• _AIM OF THE TASK_
Look through the entries below and report every line that has "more".

═════ SUPPLIED DATA

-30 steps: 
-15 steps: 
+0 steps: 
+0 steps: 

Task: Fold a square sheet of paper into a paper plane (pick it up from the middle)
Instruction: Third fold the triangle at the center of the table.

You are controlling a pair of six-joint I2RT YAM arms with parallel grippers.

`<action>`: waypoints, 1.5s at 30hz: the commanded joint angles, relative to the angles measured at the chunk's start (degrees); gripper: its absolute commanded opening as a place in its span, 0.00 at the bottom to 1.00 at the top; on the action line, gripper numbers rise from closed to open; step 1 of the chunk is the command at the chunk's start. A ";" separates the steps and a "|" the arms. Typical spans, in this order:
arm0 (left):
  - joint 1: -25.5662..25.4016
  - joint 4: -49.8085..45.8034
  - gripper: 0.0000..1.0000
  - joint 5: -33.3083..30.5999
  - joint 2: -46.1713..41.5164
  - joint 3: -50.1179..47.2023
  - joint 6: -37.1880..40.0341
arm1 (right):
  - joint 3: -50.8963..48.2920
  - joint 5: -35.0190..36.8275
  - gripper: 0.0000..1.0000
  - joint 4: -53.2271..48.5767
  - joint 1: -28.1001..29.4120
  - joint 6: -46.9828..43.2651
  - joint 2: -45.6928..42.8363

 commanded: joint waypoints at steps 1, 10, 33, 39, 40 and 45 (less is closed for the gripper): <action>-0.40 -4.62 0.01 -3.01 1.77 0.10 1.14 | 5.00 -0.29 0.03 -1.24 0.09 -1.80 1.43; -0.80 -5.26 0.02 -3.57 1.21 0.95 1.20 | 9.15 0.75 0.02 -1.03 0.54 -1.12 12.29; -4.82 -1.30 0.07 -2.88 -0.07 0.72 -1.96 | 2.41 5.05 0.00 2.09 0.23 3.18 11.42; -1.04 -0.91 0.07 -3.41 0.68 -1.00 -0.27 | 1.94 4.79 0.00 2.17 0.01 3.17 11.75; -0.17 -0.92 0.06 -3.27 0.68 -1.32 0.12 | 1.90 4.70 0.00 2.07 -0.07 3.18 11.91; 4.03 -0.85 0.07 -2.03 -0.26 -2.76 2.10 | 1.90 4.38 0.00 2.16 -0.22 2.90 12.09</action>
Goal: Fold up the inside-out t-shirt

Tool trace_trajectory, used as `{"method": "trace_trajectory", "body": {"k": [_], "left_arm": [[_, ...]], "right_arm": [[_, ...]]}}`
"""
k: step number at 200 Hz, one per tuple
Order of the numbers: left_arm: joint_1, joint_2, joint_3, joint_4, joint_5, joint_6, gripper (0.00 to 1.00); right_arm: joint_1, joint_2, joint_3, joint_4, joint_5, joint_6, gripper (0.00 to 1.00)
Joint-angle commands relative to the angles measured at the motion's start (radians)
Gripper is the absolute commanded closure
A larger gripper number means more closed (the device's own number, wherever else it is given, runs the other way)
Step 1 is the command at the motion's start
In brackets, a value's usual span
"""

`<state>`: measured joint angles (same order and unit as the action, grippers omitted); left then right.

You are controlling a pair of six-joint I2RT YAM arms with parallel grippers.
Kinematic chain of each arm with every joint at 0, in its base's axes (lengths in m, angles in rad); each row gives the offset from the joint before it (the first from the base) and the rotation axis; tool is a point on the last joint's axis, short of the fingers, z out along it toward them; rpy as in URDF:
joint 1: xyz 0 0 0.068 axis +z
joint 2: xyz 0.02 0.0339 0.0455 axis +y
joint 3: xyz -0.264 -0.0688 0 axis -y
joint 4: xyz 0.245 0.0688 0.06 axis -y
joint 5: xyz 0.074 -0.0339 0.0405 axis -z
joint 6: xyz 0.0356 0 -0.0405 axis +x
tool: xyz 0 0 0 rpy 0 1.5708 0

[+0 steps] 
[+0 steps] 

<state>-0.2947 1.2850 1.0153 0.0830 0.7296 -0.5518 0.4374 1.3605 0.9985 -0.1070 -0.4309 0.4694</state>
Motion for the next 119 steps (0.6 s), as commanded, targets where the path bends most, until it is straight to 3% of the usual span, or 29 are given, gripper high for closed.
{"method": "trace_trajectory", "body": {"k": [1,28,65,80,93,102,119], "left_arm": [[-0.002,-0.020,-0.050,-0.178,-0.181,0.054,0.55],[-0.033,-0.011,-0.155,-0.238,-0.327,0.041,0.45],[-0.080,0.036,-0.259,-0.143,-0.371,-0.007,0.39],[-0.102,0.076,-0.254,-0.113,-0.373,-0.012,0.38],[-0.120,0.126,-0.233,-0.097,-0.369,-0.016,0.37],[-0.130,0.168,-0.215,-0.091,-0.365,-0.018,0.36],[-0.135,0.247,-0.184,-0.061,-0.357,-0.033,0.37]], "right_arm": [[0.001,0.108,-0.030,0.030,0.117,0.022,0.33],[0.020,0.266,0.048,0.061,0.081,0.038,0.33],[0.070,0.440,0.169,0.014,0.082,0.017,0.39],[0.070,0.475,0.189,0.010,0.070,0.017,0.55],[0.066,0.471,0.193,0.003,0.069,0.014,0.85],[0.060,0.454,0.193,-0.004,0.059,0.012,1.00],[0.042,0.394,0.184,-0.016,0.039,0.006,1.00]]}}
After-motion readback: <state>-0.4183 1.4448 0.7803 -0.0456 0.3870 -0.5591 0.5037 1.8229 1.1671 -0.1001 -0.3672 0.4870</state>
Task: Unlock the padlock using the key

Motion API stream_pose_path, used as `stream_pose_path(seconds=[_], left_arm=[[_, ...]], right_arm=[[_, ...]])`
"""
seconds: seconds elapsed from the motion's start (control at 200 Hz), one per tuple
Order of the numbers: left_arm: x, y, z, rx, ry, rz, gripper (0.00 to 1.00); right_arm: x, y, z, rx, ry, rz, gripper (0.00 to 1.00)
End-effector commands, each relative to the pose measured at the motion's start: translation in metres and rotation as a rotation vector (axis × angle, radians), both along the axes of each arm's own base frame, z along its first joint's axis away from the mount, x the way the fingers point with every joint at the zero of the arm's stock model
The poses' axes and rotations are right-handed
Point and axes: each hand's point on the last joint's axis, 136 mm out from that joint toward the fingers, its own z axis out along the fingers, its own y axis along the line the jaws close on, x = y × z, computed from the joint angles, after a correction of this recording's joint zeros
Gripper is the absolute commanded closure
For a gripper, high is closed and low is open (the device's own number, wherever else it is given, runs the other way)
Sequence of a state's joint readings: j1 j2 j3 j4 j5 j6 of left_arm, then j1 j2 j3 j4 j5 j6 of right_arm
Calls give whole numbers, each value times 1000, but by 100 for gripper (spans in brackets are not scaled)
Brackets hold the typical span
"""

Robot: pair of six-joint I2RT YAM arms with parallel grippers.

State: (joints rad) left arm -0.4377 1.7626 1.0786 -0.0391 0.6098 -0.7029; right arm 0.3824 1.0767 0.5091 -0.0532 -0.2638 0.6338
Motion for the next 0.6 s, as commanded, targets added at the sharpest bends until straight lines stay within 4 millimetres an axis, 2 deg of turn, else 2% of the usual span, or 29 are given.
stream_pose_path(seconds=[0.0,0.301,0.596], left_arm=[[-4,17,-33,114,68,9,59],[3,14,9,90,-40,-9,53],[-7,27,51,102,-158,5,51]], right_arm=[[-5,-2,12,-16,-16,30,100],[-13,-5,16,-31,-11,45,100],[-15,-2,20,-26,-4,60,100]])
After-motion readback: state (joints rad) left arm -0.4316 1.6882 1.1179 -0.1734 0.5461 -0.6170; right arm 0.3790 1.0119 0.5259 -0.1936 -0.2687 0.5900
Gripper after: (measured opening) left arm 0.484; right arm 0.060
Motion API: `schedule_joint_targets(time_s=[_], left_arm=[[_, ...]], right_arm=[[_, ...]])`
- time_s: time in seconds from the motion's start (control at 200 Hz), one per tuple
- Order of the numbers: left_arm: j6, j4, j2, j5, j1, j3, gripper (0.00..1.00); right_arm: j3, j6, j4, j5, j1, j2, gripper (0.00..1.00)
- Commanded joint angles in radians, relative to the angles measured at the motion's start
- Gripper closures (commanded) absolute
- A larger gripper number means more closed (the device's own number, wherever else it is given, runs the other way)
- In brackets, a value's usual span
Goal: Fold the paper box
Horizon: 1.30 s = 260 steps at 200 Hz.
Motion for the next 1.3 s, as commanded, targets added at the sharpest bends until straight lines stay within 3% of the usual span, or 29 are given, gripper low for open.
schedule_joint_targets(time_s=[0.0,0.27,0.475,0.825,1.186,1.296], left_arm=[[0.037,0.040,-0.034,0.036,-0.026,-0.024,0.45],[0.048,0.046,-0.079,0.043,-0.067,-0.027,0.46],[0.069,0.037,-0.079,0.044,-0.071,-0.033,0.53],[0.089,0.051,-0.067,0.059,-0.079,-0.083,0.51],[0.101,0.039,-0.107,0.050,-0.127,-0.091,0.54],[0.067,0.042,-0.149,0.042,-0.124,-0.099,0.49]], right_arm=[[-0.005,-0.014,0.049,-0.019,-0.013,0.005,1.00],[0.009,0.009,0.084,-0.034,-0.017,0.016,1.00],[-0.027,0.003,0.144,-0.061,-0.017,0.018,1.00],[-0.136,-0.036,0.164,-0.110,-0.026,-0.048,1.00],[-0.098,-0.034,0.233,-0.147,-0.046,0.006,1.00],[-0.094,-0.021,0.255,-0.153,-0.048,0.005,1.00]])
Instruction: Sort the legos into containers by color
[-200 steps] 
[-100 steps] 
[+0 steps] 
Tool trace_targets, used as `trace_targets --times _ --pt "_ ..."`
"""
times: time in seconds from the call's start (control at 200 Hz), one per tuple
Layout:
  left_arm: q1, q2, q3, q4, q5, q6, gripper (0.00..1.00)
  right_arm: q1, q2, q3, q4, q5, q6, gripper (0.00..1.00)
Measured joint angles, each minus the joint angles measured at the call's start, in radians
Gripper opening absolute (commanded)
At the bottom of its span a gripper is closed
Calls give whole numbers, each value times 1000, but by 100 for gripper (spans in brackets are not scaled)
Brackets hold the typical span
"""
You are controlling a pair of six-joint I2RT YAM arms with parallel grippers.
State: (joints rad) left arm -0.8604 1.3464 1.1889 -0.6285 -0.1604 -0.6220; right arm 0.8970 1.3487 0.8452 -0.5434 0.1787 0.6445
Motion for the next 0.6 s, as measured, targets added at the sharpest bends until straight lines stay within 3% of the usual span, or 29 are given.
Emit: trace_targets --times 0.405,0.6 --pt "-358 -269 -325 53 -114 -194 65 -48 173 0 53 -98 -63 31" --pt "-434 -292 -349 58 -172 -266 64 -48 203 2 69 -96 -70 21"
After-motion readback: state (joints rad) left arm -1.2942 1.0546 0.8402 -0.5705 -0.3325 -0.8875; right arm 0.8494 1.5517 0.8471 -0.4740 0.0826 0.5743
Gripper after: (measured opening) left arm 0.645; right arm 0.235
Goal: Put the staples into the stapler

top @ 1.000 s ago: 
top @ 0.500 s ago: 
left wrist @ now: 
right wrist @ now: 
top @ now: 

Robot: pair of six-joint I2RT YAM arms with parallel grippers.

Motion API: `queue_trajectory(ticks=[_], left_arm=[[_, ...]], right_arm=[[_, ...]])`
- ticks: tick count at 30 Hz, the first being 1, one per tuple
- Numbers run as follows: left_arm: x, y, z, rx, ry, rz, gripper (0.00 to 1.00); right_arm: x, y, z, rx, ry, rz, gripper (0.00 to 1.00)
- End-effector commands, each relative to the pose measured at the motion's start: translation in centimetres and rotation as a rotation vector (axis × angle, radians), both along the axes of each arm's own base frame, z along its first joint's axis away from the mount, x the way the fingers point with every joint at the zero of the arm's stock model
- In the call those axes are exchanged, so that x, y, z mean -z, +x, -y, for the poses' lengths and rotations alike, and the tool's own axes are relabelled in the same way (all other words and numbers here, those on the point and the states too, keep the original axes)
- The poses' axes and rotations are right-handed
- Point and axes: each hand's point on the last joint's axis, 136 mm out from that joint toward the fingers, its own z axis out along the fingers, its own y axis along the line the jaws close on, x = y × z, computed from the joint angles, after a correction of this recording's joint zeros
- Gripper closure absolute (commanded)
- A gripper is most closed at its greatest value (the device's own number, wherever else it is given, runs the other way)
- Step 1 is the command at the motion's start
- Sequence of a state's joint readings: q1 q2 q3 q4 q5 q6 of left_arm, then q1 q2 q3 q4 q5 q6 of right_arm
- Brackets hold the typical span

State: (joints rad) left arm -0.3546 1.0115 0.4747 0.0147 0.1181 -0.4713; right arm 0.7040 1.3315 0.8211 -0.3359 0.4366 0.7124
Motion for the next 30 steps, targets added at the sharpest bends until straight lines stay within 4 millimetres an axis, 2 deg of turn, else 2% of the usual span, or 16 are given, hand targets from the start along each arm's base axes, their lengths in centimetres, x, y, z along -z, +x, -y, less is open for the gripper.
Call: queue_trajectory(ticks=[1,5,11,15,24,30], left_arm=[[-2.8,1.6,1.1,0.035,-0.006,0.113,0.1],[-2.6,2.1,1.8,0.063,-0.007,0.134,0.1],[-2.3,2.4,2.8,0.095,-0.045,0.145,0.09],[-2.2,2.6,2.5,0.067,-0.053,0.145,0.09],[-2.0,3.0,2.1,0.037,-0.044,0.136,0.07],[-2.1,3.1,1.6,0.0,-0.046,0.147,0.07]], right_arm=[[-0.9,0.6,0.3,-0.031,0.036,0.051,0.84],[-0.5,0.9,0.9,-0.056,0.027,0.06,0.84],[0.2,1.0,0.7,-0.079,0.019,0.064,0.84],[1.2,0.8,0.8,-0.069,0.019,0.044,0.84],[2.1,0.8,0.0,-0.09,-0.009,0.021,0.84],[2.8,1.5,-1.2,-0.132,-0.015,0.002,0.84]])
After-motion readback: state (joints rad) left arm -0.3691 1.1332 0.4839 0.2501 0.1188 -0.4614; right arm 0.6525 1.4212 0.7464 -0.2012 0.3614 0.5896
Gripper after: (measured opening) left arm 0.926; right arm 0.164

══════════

• _RESULT FOR THIS TASK_
A larger gripper number means more closed (the device's own number, wherever else it is given, runs the other way)
- A larger gripper number means more closed (the device's own number, wherever else it is given, runs the other way)

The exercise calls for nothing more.